AIM OF THE TASK
Look through the records and report how many lines include the word "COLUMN", with no other words.

[Records from a collection]
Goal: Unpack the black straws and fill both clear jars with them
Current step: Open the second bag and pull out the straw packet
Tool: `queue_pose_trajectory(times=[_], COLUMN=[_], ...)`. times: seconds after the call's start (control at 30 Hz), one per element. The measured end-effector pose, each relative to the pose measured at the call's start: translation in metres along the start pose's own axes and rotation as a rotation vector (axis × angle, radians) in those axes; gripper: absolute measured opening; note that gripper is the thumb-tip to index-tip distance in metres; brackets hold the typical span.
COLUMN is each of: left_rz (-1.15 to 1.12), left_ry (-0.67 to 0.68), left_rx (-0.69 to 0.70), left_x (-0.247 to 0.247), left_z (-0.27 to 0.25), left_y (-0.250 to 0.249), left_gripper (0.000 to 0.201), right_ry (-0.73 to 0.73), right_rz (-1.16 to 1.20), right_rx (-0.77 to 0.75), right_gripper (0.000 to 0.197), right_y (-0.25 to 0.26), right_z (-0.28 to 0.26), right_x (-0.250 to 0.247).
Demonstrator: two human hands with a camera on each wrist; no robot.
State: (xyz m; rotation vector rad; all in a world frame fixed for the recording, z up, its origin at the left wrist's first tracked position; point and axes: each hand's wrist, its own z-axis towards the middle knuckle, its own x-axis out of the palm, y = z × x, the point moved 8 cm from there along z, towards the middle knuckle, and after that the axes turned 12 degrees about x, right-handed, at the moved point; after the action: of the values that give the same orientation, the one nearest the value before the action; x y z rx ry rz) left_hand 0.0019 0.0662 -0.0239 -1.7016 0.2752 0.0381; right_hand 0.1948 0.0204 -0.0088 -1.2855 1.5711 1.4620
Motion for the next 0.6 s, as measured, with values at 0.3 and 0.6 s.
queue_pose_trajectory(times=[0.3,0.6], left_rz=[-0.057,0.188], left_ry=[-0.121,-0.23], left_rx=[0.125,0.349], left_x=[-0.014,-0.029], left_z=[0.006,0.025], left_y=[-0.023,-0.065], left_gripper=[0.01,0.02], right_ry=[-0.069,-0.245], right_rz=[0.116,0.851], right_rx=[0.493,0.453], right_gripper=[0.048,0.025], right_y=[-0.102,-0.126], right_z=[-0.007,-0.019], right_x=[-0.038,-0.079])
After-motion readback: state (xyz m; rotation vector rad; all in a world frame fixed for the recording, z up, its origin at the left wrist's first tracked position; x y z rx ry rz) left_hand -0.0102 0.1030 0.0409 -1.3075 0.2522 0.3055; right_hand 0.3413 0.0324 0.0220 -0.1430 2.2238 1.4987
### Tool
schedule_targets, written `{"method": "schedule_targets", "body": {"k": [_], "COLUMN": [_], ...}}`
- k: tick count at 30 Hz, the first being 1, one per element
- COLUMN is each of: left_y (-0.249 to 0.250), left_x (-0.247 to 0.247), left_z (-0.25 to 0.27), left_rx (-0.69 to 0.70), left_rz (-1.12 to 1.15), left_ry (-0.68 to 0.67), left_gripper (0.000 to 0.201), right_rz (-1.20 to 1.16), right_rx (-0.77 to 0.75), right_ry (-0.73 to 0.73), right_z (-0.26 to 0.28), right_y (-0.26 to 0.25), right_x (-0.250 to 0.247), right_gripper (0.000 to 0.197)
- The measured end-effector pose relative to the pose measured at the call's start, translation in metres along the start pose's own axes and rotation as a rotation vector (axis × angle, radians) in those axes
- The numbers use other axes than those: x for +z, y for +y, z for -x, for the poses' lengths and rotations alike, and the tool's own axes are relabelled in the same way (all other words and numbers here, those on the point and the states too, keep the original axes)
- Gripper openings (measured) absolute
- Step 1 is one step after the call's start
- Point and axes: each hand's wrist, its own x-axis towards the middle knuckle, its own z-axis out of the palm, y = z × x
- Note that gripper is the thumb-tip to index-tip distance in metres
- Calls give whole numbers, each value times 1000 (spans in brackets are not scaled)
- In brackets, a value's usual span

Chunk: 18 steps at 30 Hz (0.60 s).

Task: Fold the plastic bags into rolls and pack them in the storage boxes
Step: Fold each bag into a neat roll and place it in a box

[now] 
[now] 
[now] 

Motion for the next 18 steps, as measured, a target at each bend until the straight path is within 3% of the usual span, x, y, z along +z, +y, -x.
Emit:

ANSWER AREA
4